Madiou est le premier qui ait opté pour la « chrono-logie ». Son histoire est presque une chronique des événements qui ont eu lieu sur l’île. Cet ordre lui permet d’énumérer les faits et les témoignages, souvent de vétérans. La critique d’Alaux nous servira une dernière fois à illustrer le dilemme de cet historien. Alaux cite beaucoup de dictons qu’il a trouvés dans l’Histoire d’Haïti de Madiou et qui, selon lui, devraient servir à transformer le « merveilleux haïtien » en littérature ; mais quand il porte un jugement sur les trois premiers tomes de l’Histoire, il est sévère.

Son éclectisme devient ainsi pure contradiction, et son impartialité ressemble, à s’y méprendre, à de la belle et bonne indifférence morale.

Alaux 1852b : 1084

En d’autres termes, l’idéologue parisien réclame une idéologie bien formée ou un discours unifié. Théoriquement, Alaux sait que reproduire la multiplicité des voix et des perspectives ne se réalise pas dans un discours unifié. Madiou a cherché un équilibre entre sa vision libérale de l’histoire nationale et la transmission de la polyphonie, sans expliciter ce dilemme. Les Etudes sur l’histoire d’Haïti d’Ardouin et La vie de Pétion de Saint-Rémy seront les premières véritables histoires nationales pourvues d’une idéologie cohérente selon laquelle la multiplicité des faits et des voix sera unifiée. L’historiographie qui les suit ne produira, pour au moins un siècle, que des combats idéologiques. Les modes de transmission propres à la culture haïtienne se retrouvent dans la littérature. Une différenciation des genres selon le discours scientifique dominant s’est établie.

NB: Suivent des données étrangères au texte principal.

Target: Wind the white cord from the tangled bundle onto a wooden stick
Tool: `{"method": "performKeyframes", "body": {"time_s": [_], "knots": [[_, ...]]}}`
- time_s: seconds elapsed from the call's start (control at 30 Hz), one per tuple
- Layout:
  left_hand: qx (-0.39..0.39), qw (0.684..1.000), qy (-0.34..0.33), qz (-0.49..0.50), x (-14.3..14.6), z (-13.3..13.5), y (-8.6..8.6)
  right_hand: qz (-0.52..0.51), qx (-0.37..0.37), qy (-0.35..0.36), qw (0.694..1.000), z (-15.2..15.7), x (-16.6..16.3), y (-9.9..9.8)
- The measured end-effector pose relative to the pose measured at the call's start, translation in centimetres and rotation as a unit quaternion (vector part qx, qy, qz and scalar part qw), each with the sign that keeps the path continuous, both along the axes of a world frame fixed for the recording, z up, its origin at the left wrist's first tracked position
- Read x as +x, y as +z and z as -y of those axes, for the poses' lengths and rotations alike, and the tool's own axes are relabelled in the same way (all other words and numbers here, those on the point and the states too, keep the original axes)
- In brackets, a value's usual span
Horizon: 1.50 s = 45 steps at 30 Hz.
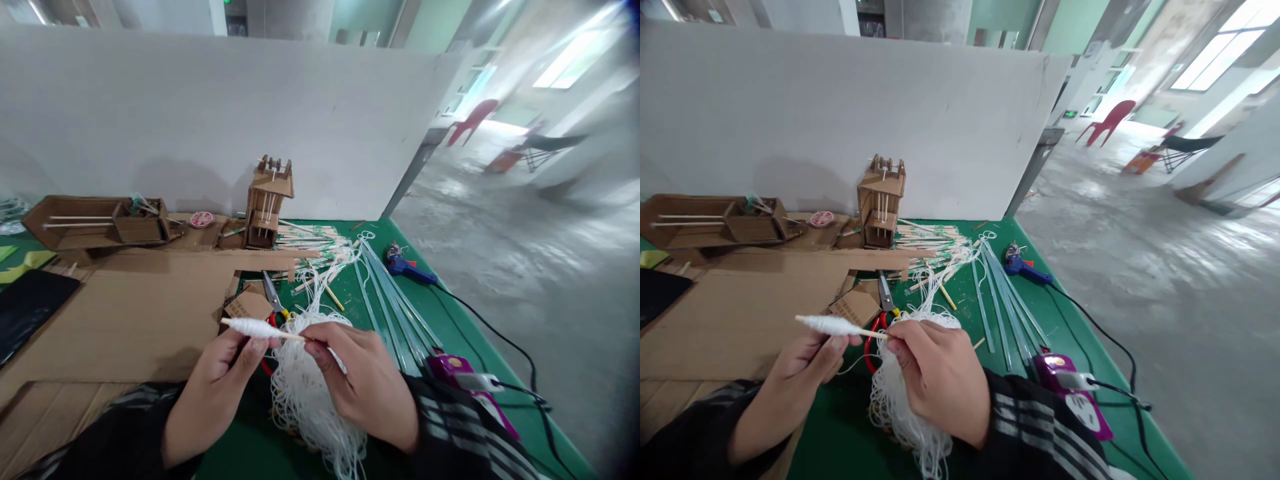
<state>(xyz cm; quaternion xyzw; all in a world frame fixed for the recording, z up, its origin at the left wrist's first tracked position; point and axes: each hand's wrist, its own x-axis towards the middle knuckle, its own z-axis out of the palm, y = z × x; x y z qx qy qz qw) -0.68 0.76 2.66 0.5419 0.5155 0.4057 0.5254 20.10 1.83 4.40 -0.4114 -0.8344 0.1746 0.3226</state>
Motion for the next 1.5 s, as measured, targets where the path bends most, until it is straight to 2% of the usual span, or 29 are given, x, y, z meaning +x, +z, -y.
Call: {"method": "performKeyframes", "body": {"time_s": [0.1,0.27,0.43,0.67,0.87,1.0,1.07,1.23,1.4,1.5], "knots": [[0.003,1.000,-0.001,0.007,0.0,-0.1,0.0,0.015,-0.023,-0.012,1.000,0.1,0.0,0.1],[0.020,1.000,0.007,-0.020,0.2,0.2,0.2,0.024,0.012,0.005,1.000,0.2,0.1,0.2],[0.019,1.000,-0.003,-0.022,0.1,0.1,0.0,0.024,-0.012,-0.011,1.000,0.3,0.0,0.2],[0.030,0.999,-0.006,-0.044,0.2,0.3,0.5,0.024,0.031,0.016,0.999,0.3,0.0,0.5],[0.038,0.998,-0.027,-0.033,0.2,0.2,0.7,0.038,0.010,-0.011,0.999,0.5,0.0,0.6],[0.030,0.999,-0.021,-0.040,0.0,0.4,0.5,0.029,0.035,0.025,0.999,0.4,0.0,0.7],[0.028,0.999,-0.020,-0.040,0.0,0.5,0.5,0.029,0.031,0.033,0.999,0.4,0.0,0.9],[0.033,0.999,-0.023,-0.026,-0.1,0.3,0.7,0.061,0.006,0.000,0.998,0.2,-0.1,1.3],[0.035,0.999,-0.011,-0.025,-0.3,0.2,0.8,0.057,0.023,0.032,0.998,-0.1,0.0,1.7],[0.038,0.999,-0.019,-0.009,-0.3,0.2,0.7,0.070,0.007,0.014,0.997,-0.1,-0.1,1.8]]}}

Le livre d’Hérard est le produit d’une recherche qui, dans la province haïtienne, tente d’exprimer l’avènement d’une nouvelle société qui, elle-même, cherche sa propre voie de progrès dans de multiples modèles sociaux. En ramassant les débris des discours révolutionnaires, le voyageur philosophe offrait à ses concitoyens et à la postérité des lieux de mémoire nouveaux, des lieux qui ne peuvent jamais produire d’image unique ou idyllique puisqu’ils portent tous les traces de la violence des despotismes, dominants et vaincus.